At this time, veterinarians are asked to contact the NYC Health Department about any cat or other mammal suspected of H5N1 infection that meets the following criteria for consultation and to arrange for testing:

  1. A clear epidemiologic link, such as consumption of raw milk, raw pet food, or raw poultry or meat, or recent contact with sick or deceased wild birds, backyard poultry flocks, or poultry in live bird markets; and
  2. Acute onset of compatible clinical signs, which may include:
    • Fever (for at least one cat fever was the only sign)
    • Severe lethargy
    • Loss of appetite
    • Acute respiratory disease
    • Acute neurologic disease
    • Hepatopathy or icterus
    • Uveitis

The NYC Health Department will coordinate submissions to Cornell University. Multiple specimens are accepted for H5 testing in cats. The best samples from live cats are not yet known and Cornell is recommending all four of the following samples at this time. These are:

  1. Oropharyngeal (preferred) or nasal swab from both nares in a plain sterile container such as a red top tube or viral transport media
  2. EDTA whole blood in a purple top tube
  3. Urine in a sterile container
  4. Fecal swab in plain container

For deceased cats, Cornell is requesting submission of the entire carcass. If rabies is on the differential, this will also facilitate rabies testing first, followed by H5 testing at Cornell.

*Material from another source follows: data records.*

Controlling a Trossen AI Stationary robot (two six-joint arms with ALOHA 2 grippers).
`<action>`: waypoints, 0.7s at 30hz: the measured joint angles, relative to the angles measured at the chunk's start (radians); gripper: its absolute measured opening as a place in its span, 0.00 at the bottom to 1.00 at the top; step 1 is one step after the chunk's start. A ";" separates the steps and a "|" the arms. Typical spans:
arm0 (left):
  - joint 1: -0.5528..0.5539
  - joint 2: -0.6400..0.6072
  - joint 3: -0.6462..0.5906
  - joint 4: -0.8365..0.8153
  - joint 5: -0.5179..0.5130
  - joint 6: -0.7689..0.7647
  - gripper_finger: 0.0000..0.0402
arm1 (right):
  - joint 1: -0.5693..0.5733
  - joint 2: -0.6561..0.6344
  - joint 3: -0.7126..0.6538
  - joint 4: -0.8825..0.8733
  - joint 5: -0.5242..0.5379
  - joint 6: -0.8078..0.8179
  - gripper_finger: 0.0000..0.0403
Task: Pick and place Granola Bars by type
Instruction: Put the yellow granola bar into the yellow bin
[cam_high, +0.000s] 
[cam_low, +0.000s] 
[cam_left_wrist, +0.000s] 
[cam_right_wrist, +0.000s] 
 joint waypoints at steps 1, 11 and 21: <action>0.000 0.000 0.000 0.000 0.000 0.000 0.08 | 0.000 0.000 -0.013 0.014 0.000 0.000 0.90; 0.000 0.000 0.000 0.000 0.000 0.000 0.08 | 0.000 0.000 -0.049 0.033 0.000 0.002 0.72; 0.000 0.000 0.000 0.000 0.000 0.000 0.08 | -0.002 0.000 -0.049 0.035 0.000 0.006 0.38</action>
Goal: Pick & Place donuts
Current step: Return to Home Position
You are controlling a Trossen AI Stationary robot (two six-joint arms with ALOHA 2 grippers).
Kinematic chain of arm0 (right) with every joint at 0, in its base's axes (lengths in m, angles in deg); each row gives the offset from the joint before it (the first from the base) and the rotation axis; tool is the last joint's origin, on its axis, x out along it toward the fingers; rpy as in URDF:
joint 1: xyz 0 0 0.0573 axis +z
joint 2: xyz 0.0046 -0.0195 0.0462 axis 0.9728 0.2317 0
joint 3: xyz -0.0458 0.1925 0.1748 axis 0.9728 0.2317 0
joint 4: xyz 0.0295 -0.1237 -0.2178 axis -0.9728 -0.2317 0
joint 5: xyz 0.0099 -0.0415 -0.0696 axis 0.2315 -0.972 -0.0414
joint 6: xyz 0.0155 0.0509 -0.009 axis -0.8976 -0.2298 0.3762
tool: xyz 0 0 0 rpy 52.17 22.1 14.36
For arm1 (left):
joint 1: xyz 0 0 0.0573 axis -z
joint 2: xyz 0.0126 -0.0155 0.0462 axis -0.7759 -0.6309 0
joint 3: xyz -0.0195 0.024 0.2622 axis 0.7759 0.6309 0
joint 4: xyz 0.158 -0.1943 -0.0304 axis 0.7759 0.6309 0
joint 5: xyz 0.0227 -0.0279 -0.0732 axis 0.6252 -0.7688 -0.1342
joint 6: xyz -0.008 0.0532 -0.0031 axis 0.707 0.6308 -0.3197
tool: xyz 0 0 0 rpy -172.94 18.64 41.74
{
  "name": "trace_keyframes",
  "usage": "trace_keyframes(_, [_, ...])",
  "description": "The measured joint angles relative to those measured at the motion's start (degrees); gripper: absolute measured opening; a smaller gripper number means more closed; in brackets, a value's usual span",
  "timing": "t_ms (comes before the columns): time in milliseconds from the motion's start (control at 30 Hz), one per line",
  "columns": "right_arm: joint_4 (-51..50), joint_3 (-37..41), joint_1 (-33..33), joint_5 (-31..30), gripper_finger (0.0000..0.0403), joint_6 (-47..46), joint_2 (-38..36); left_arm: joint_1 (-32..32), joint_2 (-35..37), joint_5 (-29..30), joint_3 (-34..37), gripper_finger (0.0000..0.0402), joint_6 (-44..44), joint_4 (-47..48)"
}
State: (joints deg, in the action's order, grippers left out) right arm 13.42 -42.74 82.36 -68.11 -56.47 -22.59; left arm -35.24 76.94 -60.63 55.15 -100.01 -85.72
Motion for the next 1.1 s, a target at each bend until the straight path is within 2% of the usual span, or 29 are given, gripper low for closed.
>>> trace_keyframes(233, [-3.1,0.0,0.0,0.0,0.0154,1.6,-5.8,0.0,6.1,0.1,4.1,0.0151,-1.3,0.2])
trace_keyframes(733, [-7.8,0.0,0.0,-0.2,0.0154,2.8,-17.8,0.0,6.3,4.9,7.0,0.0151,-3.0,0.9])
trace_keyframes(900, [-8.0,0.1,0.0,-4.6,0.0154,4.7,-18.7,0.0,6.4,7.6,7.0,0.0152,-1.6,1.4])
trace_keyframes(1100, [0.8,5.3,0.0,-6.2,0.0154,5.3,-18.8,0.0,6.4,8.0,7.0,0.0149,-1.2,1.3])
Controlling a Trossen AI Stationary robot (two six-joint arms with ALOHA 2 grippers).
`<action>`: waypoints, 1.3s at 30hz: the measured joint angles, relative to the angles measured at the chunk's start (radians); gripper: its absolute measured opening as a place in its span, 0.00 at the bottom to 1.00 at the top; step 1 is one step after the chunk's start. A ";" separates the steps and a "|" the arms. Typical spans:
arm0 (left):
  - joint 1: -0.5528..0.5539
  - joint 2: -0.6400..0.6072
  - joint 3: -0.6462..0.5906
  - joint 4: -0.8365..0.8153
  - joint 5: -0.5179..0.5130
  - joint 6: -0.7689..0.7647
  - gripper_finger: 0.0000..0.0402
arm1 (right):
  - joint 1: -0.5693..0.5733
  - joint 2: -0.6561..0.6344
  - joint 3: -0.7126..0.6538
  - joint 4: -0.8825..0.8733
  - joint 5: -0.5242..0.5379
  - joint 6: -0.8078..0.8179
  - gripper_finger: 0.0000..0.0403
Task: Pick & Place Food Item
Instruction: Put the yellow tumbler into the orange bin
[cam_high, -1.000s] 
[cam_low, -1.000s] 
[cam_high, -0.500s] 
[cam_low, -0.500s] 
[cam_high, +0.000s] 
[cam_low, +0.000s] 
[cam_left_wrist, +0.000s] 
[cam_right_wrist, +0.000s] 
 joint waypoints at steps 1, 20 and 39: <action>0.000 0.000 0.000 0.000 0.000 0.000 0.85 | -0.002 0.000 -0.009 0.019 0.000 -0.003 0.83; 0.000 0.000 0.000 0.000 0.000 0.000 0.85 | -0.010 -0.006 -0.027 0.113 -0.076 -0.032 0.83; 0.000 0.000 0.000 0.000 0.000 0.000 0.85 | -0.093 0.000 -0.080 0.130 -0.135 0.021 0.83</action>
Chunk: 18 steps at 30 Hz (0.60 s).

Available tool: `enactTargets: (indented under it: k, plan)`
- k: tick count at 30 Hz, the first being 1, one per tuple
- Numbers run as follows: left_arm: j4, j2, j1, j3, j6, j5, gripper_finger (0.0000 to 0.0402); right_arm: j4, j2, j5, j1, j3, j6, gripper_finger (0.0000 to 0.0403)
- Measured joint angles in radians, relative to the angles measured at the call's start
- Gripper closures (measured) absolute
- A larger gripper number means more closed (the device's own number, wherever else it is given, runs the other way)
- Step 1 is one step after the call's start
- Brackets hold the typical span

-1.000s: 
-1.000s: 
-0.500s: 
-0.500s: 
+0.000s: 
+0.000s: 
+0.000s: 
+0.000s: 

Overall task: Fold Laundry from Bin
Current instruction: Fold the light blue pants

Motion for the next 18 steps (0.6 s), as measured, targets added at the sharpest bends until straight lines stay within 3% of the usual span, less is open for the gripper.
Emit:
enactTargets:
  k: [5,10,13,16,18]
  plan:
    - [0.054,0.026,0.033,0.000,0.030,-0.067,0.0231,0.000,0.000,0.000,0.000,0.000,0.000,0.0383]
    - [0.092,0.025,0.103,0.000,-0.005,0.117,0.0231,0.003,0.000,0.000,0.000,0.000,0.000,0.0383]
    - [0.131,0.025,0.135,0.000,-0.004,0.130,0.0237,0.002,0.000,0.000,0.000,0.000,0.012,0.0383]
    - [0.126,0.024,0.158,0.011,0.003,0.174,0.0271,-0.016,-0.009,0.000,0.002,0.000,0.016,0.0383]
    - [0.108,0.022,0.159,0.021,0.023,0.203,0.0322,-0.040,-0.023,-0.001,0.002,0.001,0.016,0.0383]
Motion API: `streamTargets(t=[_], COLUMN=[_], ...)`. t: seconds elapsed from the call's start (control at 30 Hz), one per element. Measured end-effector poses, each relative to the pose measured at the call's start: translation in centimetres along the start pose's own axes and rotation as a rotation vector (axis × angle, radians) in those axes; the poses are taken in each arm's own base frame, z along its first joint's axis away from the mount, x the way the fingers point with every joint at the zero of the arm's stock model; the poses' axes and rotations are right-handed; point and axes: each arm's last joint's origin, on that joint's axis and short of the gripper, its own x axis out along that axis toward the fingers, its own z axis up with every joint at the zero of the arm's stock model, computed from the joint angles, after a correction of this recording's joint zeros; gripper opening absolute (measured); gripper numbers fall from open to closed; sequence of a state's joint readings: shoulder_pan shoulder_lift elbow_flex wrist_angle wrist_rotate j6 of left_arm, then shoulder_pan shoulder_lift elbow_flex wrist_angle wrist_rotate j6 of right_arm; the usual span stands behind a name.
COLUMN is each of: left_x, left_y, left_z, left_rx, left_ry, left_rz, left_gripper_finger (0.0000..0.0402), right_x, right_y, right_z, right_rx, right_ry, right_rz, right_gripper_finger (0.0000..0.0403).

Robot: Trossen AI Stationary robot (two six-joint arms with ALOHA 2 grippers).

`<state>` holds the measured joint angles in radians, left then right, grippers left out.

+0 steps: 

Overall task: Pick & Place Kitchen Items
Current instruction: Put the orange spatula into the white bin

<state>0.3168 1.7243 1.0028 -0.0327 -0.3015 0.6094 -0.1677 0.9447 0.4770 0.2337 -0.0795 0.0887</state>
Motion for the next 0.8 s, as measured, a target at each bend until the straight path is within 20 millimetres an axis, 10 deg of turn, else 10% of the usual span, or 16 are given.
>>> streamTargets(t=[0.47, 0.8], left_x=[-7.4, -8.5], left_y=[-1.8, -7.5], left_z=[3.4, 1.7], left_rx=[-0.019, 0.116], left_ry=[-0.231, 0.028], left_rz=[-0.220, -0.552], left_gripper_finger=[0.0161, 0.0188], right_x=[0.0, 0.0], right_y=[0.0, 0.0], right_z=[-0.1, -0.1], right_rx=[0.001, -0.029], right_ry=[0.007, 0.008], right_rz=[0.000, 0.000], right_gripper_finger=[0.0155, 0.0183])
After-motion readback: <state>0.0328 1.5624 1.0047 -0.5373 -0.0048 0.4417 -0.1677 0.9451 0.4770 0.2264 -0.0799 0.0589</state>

Commercially Available Influenza Assays

It is not clear if commercially available influenza assays can reliably detect H5 in cats and other mammals. The NYC Health Department encourages any testing be done through Cornell University for highly suspicious animals to avoid delays in getting confirmatory results and guiding appropriate follow up. At this time, coordinating through the NYC Health Department will help avoid testing fees for animals meeting testing criteria.

Post-Exposure Protocol for Staff

The NYC Health Department is notified of any laboratory detection of avian influenza. Investigations are done in response to initial reports of suspected H5 infected animals, as well as laboratory reports of confirmed H5 infected animals. Health Department staff will follow up with the clinic, staff, and the pet owner to conduct arrange symptom monitoring, testing and prophylaxis, if indicated. We will also conduct a short interview to gather information about the ill patient and be available to answer any questions.